◆ What you should do: Everything from the top of the data below through the line with "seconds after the" should be duplicated exactly, and nothing past it.

◆ Data extract:
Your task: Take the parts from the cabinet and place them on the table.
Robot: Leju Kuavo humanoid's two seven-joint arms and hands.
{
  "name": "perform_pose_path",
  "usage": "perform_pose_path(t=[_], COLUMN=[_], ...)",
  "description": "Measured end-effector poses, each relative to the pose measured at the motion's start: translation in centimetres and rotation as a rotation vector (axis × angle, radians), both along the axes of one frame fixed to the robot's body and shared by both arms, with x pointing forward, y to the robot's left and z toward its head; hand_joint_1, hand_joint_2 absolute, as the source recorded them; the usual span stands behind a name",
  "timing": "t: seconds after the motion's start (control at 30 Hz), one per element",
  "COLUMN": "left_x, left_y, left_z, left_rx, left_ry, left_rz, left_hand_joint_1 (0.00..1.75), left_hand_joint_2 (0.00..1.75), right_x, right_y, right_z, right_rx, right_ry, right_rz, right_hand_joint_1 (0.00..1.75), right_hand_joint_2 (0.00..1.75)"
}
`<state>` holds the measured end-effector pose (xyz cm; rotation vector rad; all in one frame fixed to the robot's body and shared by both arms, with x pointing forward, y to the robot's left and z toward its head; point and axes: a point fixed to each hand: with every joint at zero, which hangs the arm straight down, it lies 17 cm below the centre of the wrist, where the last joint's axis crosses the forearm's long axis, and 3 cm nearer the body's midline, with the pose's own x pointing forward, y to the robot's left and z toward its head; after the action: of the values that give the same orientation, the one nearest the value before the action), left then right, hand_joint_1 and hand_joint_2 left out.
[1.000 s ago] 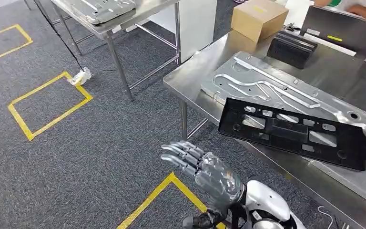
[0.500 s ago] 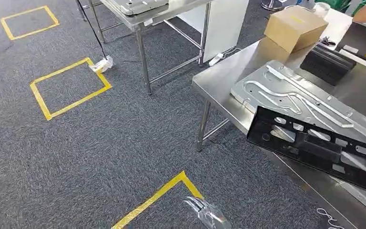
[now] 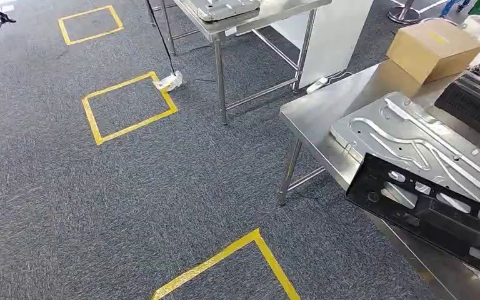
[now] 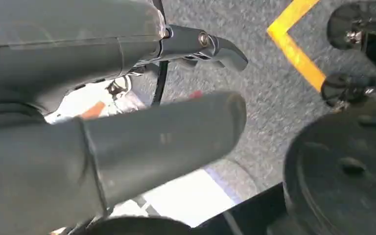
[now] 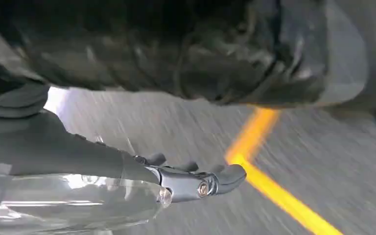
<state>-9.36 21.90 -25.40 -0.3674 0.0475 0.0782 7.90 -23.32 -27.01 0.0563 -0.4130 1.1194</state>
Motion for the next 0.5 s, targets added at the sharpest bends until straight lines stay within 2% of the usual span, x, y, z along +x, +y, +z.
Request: perform_pose_path(t=[0.07,0.17,0.27,0.5], left_x=[1.3,2.2,3.1,3.1], left_y=[0.7,1.2,1.3,1.3], left_z=[-0.3,-0.5,-0.6,-0.6], left_rx=[0.028,0.052,0.056,0.052], left_ry=[-0.054,-0.092,-0.104,-0.104], left_rz=[-0.006,-0.001,0.004,0.016], left_hand_joint_1=[0.0,0.0,0.0,0.0], left_hand_joint_2=[1.75,1.75,1.75,1.75], right_x=[-2.3,-2.3,-1.3,-0.8], right_y=[-1.2,-1.2,0.2,2.3], right_z=[-0.5,-0.5,-0.2,0.1], right_rx=[-0.004,0.018,0.068,0.129], right_ry=[0.119,0.172,0.16,0.139], right_rz=[-0.16,-0.35,-0.416,-0.445], right_hand_joint_1=[0.0,0.0,0.0,0.0], right_hand_joint_2=[0.0,0.0,0.0,0.0])
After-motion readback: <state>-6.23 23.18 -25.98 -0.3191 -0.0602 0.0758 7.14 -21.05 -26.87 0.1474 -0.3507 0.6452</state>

◆ Reply:
Your task: Take the parts from the cabinet and place them on the table.
Robot: Leju Kuavo humanoid's two seven-joint arms and hands.
{
  "name": "perform_pose_path",
  "usage": "perform_pose_path(t=[_], COLUMN=[_], ...)",
  "description": "Measured end-effector poses, each relative to the pose measured at the motion's start: translation in centimetres and rotation as a rotation vector (axis × angle, radians), both along the axes of one frame fixed to the robot's body and shared by both arms, with x pointing forward, y to the robot's left and z toward its head; hand_joint_1, hand_joint_2 absolute, as the source recorded them; the usual span stands behind a name",
  "timing": "t: seconds after the motion's start (control at 30 Hz), one per element",

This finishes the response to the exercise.